Recently, the United States Court of Appeals for the Ninth Circuit ruled President Donald Trump illegally diverted $3.6 billion from military funds to accelerate border wall construction along the U.S. border with Mexico. Trump declared a national emergency on February 15, 2019 to sidestep Congress after it denied Trump’s request for billions of dollars. Eleven border wall projects could be affected under the injunction, including two in San Diego County that would total $124 million. 

“The courts have once again confirmed what everyone knows: Trump’s fake ‘national emergency’ was just another pretext for targeting immigrants and border communities,” said Dror Ladin, a senior staff attorney with the ACLU's National Security Project. “It’s past time for Trump to finally give up on trying to raid the federal budget for his wasteful and illegal project.”

In spite of the ruling, Tijuana resident Dan Watman, who has been documenting the San Diego Project 4 border wall construction, located in the Otay Mountain Wilderness area about four miles east of the Otay Mesa Port of Entry (POE), noted that construction continued days after the injunction. 

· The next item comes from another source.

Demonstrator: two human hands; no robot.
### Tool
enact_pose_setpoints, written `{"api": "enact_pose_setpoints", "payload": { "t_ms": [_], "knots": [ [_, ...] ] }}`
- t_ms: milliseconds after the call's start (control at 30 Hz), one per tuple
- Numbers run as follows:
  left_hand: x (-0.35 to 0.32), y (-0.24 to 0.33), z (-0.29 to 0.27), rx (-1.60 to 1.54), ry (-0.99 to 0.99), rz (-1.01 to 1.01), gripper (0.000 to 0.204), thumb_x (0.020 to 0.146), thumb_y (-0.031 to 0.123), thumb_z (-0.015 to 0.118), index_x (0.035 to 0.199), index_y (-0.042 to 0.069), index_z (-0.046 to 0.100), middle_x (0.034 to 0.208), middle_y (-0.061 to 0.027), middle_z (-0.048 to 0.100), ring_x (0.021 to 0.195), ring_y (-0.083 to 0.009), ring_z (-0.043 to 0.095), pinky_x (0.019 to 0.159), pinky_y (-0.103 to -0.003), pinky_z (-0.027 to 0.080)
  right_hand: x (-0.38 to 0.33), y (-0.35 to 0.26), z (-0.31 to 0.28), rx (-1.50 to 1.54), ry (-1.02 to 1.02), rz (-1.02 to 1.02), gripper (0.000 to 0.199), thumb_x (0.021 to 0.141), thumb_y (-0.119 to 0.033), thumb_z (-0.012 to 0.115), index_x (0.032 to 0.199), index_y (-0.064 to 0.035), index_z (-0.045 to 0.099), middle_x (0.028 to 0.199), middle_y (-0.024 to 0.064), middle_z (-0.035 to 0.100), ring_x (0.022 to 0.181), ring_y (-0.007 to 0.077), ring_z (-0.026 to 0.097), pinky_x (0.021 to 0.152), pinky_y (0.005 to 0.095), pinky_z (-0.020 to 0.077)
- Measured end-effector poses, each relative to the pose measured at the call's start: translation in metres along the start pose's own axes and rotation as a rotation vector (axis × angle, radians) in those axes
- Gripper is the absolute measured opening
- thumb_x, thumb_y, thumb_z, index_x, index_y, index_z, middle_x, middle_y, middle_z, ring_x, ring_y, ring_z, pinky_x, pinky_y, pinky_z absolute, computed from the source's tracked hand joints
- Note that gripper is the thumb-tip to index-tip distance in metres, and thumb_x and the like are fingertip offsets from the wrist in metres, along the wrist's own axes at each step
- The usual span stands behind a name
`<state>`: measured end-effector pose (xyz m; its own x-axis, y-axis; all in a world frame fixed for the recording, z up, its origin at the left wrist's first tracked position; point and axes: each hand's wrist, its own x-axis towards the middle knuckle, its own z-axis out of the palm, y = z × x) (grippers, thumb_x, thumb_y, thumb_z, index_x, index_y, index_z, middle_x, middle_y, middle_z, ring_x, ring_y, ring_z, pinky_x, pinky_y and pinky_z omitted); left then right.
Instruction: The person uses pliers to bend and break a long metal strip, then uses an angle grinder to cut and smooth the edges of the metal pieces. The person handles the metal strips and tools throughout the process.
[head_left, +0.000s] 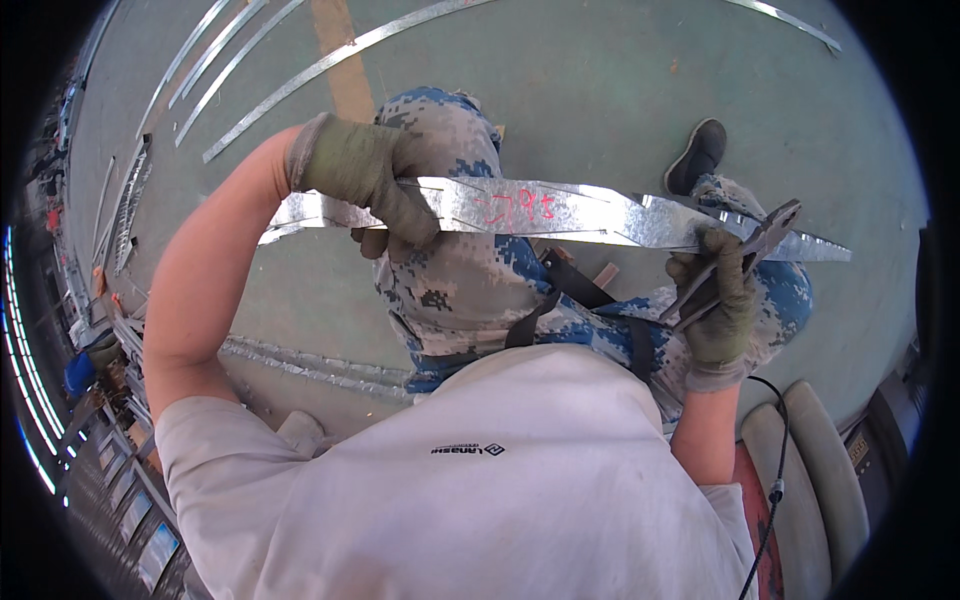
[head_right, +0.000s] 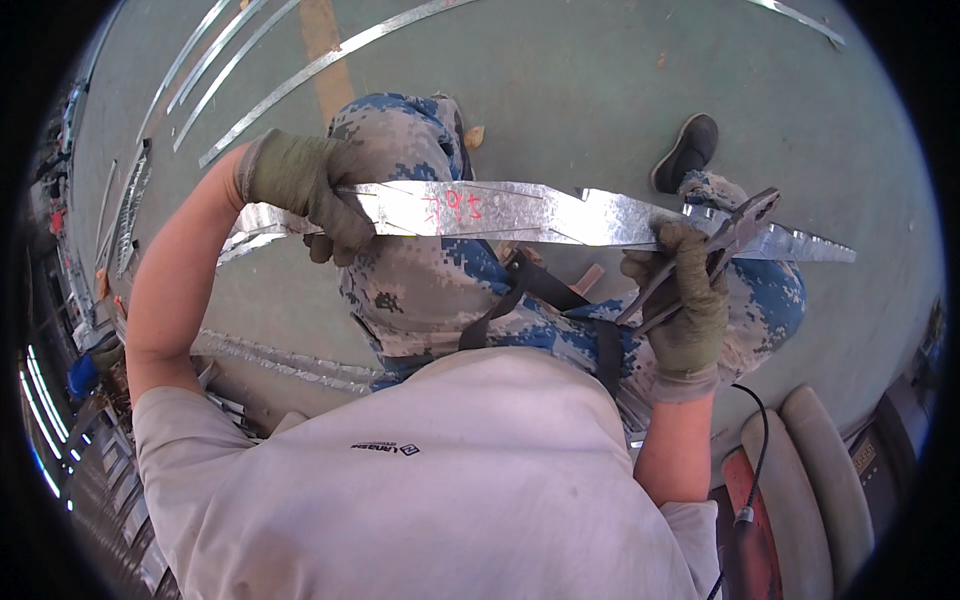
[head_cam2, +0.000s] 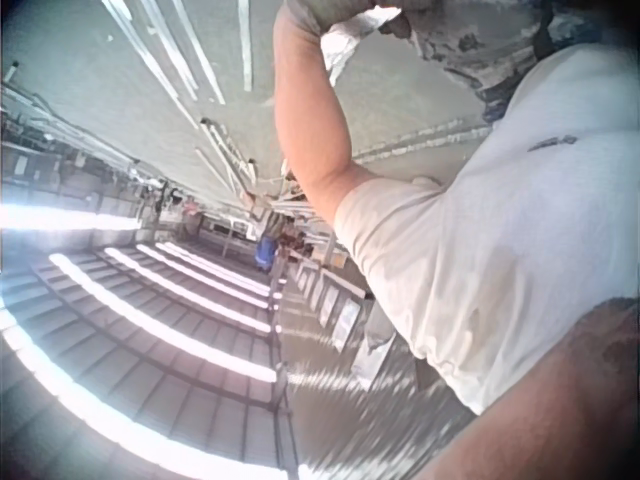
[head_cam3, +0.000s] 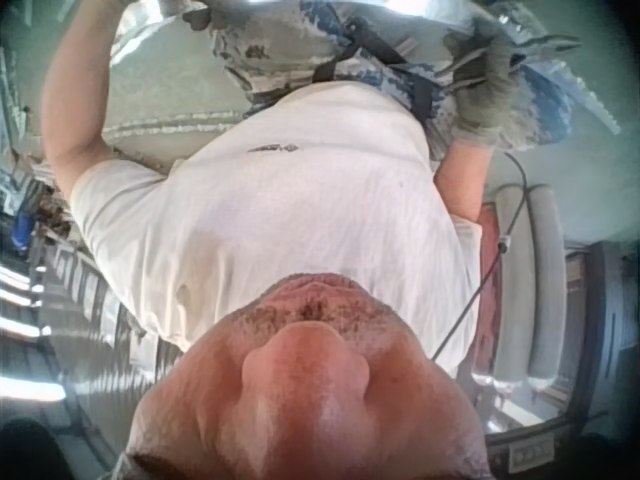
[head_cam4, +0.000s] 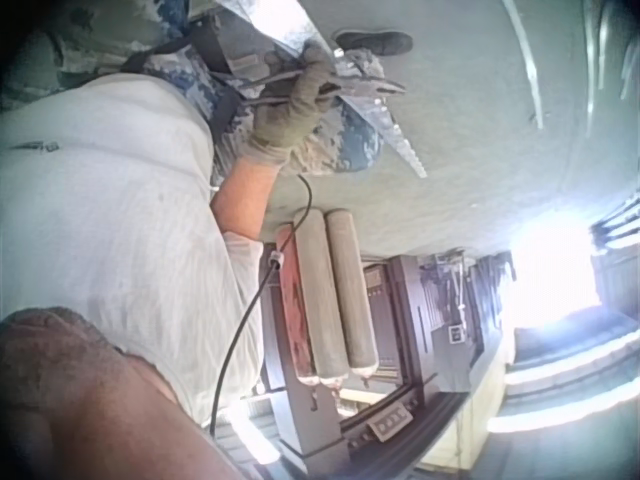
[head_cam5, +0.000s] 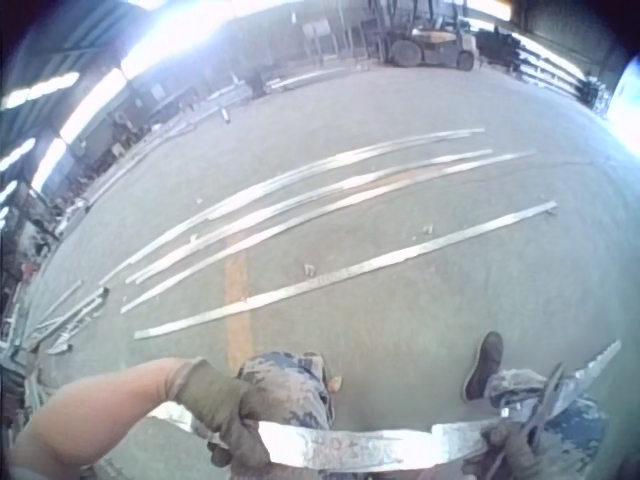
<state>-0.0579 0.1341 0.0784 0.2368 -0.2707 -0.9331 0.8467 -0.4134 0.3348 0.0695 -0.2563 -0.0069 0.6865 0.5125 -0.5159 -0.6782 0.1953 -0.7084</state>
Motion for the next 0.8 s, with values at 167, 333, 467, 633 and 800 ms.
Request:
{"api": "enact_pose_setpoints", "payload": {
  "t_ms": [167,333,467,633,800],
  "knots": [
    [-0.001,-0.005,0.003,-0.062,0.082,0.083,0.032,0.087,0.036,0.082,0.098,0.007,0.078,0.084,-0.0058,0.077,0.073,-0.0139,0.073,0.063,-0.030,0.055,-0.007,-0.016,0.003,-0.058,-0.007,-0.072,0.029,0.103,-0.026,0.068,0.115,0.0005,0.068,0.110,0.0113,0.071,0.091,0.0254,0.074,0.080,0.0387,0.0621],
    [0.001,-0.020,0.013,0.084,0.356,0.281,0.042,0.090,0.040,0.081,0.109,0.003,0.078,0.101,-0.0053,0.077,0.100,-0.0121,0.068,0.088,-0.027,0.054,-0.018,-0.023,0.007,-0.120,-0.001,-0.126,0.029,0.103,-0.026,0.067,0.115,0.0008,0.068,0.108,0.0105,0.071,0.089,0.0244,0.073,0.079,0.0383,0.0614],
    [-0.004,-0.033,0.029,-0.021,0.571,0.553,0.033,0.099,0.026,0.072,0.120,0.002,0.075,0.104,-0.0062,0.076,0.095,-0.0132,0.069,0.088,-0.031,0.056,-0.022,-0.028,0.007,-0.143,-0.021,-0.156,0.028,0.104,-0.026,0.065,0.114,0.0005,0.067,0.107,0.0101,0.071,0.089,0.0242,0.073,0.080,0.0381,0.0613],
    [0.006,-0.054,0.045,-0.302,0.908,0.676,0.039,0.105,0.031,0.063,0.127,0.001,0.071,0.104,-0.0060,0.075,0.093,-0.0130,0.068,0.086,-0.029,0.055,-0.025,-0.031,0.012,-0.125,-0.059,-0.177,0.027,0.105,-0.024,0.064,0.117,0.0000,0.066,0.108,0.0101,0.070,0.091,0.0259,0.073,0.082,0.0395,0.0612],
    [-0.012,-0.031,0.058,-0.051,0.974,0.426,0.041,0.103,0.038,0.064,0.121,0.003,0.074,0.093,-0.0058,0.074,0.083,-0.0113,0.066,0.078,-0.030,0.054,-0.031,-0.032,0.015,-0.148,-0.094,-0.223,0.027,0.105,-0.024,0.063,0.118,0.0004,0.065,0.110,0.0108,0.070,0.094,0.0284,0.072,0.084,0.0420,0.0611]
  ]
}}
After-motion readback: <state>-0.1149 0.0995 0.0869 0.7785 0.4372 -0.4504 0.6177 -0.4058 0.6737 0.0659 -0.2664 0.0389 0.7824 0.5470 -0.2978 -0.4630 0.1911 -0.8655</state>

“I’m scared and worried. I was out there on Monday and there was a ravine created by huge boulders that took thousands, maybe millions of years to form right on the border in the path of the wall,” Dan stated, noting that the construction was visible in the distance. The ongoing construction could be a violation of the court’s mandate.

Trump has previously used San Diego as a staging ground for his vanity wall projects. In 2017, channeling his reality show persona, Trump had six companies compete for border wall projects by having them build prototypes just east of the Otay Mesa POE facing Mexico. None of the designs were chosen for future projects, and after months of spectacle, the prototypes now are piles of rubble that cost taxpayers an estimated $20 million.

Though the border wall as a concept is now synonymous with Trump’s presidential brand, despite it being a failed and costly border security strategy — Republicans and Democratic administrations have used it as a political bait to conjure up images of hardline approaches toward unregulated migration for decades. The human cost has been devastating. Border walls tend to redirect migrants to treacherous desert and mountain areas where thousands have died. Even in the U.S. Border Patrol’s undercounted figures, the numbers of migrants found dead is staggering.

A renewed campaign in San Diego proposes something refreshing: “reestablish[ing] a binational park at the westernmost end of the U.S./Mexico border.” The group Friends of Friendship Park, a non-partisan grassroots collective of individuals and organizations, proposes international Friendship Park as the ideal location for such a park, which could reimagine how to frame international relationships between the United States and Mexico. Hundreds of families and tourists have already visited Friendship Park, but the existing double walls and ominous surveillance make it less than an ideal experience.

Trump’s campaign trademark battle cry from his first presidential electoral run, “Build that Wall,” is playfully turned on its head with the group asking former vice president and Democratic presidential candidate Joe Biden through a petition that he “Build that park!”

More Choice for San Diego

Though Biden as a senator voted in 2006 to fund 700 miles of border wall, he has expressed a commitment to stop building Trump’s border walls. But Biden also voted for the Real ID Act of 2005, which permits the Department of Homeland Security secretary to arbitrarily waive dozens of laws in order to build barriers along the U.S.-Mexico border. This authority was used to construct border walls at Friendship Park during the George Bush administration in 2005, and Trump has used it at least 26 times in the last four years.

If Biden is elected president of the United States, he will need to commit to more than just stopping Trump’s plans for accelerated border wall construction. He needs to eliminate the waiver authority of the Real ID Act, which is what now empowers Trump to construct destructive border walls along sensitive and pristine borderlands.